I think the reverse startup would sell much better. Instead of advertising to
the public, act as a spamfilter for the public. Its about the same tech, but a
different customer base.

I think $10 week might be pushing it, but I'd spend $10 a month for a social
media spamfilter that just passes important stuff on to me. May as well
aggregate twitter and FB and G+ and all that into one "relevant" feed for me.

For example I want to know if someone important to me dies, gets married,
publishes a new book, major life change or illness, that's pretty much it. I
don't want to hear about idiotic memes, cat pix, bible verses, political spam,
sports, bragging about vacations, pop culture (perhaps with certain
exceptions).

For about six months I tried to track/log what I got out of facebook vs what
it cost. Its fairly expensive, roughly between a prime time TV show addiction
and a daily soap opera addiction. I didn't get very much out of it, and
nothing that improved my life long term, but it was extremely expensive, like
20-30 hours invested per "important" thing. I'd pay for a decent filter. G+
had a better rate of return and higher actual information flow rate, although
it depends what you're looking for...

I think you could automate this pretty well. How hard is it to rub posts up
against every version of the bible and tag anything that matches 95+ %? How
hard is it to rub all the picture up against some stock cat photos and tag
95%+ match as "cat photo". Ditto some other pointless stuff, like any post
with sports teams, players, and some random digits is spam. Anything that
looks/smells like a news story from any source on news.google.com, tag it I
already read it. Here's a OPML of all the RSS feeds I read, you can assume I
read everything in that feed, anyone reposting the news I already heard about,
just squelch it so I don't have to see the same thing 10 times. Filter all
that garbage. On the other hand "I'm getting married next March" well OK pass
that one along to me, its probably actually important.

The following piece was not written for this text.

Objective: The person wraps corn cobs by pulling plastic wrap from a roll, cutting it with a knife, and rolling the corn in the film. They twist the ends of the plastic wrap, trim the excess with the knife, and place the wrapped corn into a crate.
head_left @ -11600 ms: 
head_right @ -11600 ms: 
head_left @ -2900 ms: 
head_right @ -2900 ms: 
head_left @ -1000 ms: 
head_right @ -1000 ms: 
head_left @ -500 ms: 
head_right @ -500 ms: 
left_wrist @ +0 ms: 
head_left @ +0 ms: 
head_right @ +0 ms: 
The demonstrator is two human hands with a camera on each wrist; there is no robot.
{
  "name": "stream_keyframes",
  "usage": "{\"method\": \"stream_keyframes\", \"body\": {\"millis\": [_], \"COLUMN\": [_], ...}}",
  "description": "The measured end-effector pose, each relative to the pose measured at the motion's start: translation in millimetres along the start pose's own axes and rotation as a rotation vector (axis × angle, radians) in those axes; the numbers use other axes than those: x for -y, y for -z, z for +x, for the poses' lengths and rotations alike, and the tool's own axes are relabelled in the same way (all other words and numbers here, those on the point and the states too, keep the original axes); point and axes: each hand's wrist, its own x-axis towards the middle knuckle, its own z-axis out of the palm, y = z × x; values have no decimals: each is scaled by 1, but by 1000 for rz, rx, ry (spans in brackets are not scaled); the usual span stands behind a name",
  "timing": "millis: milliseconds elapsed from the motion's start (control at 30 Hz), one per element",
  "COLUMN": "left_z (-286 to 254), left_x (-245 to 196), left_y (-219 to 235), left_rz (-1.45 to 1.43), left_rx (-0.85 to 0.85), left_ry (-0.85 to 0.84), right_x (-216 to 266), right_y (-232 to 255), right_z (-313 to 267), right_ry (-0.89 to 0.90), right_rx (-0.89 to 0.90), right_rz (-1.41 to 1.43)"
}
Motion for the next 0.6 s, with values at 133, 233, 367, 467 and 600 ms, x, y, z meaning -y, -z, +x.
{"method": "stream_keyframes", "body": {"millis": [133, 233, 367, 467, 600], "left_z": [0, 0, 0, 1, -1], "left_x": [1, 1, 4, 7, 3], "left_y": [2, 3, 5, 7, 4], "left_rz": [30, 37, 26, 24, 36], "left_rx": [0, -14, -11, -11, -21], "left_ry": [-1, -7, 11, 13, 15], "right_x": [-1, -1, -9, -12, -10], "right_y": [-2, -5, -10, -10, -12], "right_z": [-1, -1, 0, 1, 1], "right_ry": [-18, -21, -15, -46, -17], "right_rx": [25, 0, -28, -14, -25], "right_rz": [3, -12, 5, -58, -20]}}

I lived a long time without social media, and "missed posts" already have
elaborate social procedures around them, so false positive filtering is
probably a (edited: smaller) problem than false negative filtering of spam.

If no one has started selling this as a product, I'm not sure why (maybe the
platforms would be furious at the advertising blocking nature of it?).

What happens when two people on social media collide who both use an "agent"
or "assistant" service like this is probably a big problem. Two "imposters"
trying to carry on like they're both the real deal.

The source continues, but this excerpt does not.